Personal stories about stepfamilies, childhood and general family issues.


January 08, 2007

a stepfamily killer

It was a tiny column in the newspaper, just a filler, and Erica only noticed it because her eyes were drawn by an unusual but familiar name. It was her ex-stepfather's name and the grandma who had been murdered was his mother.

"I was having a coffee break in the canteen at work when I saw the article," says Erica, "and I was absolutely frozen with shock."

"Not just because I knew the women who had been murdered - but because she had been murdered by my ex-stepfather's nephew - her cherished grandson. It wasn't a total stranger who had murdered her, but her grandson."

"My mother had only been married to this guy for a few years," explains Erica, "but of course I knew the boy and their whole family."

"This was her golden-haired boy," explains Erica. "He was the grandson she doted on and lavished with gifts as if to compensate for the fact that the boy's father - my ex stepuncle - had refused to marry his mother."

"Boy, am I glad my mother got out of that awful family!" exclaims Erica. "I think she only married to give my brother and I a father - albeit a step-father - but there was so much stuff going on that family that she decided we were better off without them, and so we were!"

"Murder is terrible in anyone's book," says Erica, "but when a grandson murders his grandmother - and the newspaper gives a passing mention of it - what does that say about our society?"

"How many other grandmothers out there are being murdered by their grandchildren and nobody cares?" asks Erica.

"On the front page of the same newspaper prominence was given to a story about a soldier who had been killed by snipers in Iraq," says Erica.

"That soldier's death is a tragedy - just like any killing is a tragedy - and yet that soldier's business was killing," explains Erica. "He had been trained to kill and he had chosen to join the army and get sent to arenas of war where he risks being killed."

"An old woman sitting at home in the suburbs is not in the same league as that soldier."

"She may be at risk from a neighbor going berserk with a gun - or a drug addict on the prowl for easy pickings," explains Erica, "but you wouldn't think she would be at risk from a visit from her grandson, would you?"

"The story of her death in the newspaper was, in comparison to that of the soldier, short and sketchy."

"I do not know how she was murdered or why she was murdered," says Erica, "and I have no desire to find out. I am not part of their family any more, even as a stepdaughter, and I am so glad I'm not."

"My concern is simply that she was murdered - and murdered by her grandson."
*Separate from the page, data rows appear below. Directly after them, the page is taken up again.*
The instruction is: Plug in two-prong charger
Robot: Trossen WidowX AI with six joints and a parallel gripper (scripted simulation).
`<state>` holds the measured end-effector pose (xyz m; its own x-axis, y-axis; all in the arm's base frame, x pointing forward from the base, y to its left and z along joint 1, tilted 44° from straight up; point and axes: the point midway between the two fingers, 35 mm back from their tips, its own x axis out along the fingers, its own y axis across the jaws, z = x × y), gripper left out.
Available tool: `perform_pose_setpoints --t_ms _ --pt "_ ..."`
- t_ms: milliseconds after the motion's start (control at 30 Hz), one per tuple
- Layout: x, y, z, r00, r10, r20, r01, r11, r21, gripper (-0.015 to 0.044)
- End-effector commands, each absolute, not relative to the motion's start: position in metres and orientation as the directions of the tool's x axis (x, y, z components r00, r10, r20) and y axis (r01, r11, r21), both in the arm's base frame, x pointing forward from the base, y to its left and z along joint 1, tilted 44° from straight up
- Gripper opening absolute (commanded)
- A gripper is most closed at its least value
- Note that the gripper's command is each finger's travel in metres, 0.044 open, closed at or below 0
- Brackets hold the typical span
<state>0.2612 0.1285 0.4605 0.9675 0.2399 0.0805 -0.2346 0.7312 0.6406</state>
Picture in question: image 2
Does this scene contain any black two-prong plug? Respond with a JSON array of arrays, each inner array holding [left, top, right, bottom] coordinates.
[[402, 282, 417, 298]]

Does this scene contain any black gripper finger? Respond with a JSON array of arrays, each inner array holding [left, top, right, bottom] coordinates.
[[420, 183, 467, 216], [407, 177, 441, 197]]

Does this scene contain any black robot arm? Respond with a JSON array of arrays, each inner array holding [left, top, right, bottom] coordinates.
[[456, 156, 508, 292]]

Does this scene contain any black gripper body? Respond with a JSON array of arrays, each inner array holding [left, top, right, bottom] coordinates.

"I look at my brother - now 15 years old - and imagine whether he would be capable of murdering our grandmother?"

"I wonder whether my future grandchildren would be capable of murdering me?"

"If I had been an old lady reading that story I would be scared - very scared," says Erica. "Maybe that is why the newspaper editors don't publish similar stories - or choose to publish them in tiny filler columns on page 6 where hardly anyone would read them."

"Either nobody cares, or we're just too scared to face the terrible violence that is now so common place in family life."

"I am so glad that my mother didn't make us change our name to that of our stepfather," sighs Erica. "But even so, someone else did notice the story and asked me whether the murdered woman was related to my stepfather."

"I just died of embarrassment," says Erica. "Why should some guy my mom married for a while be anything to do with me?"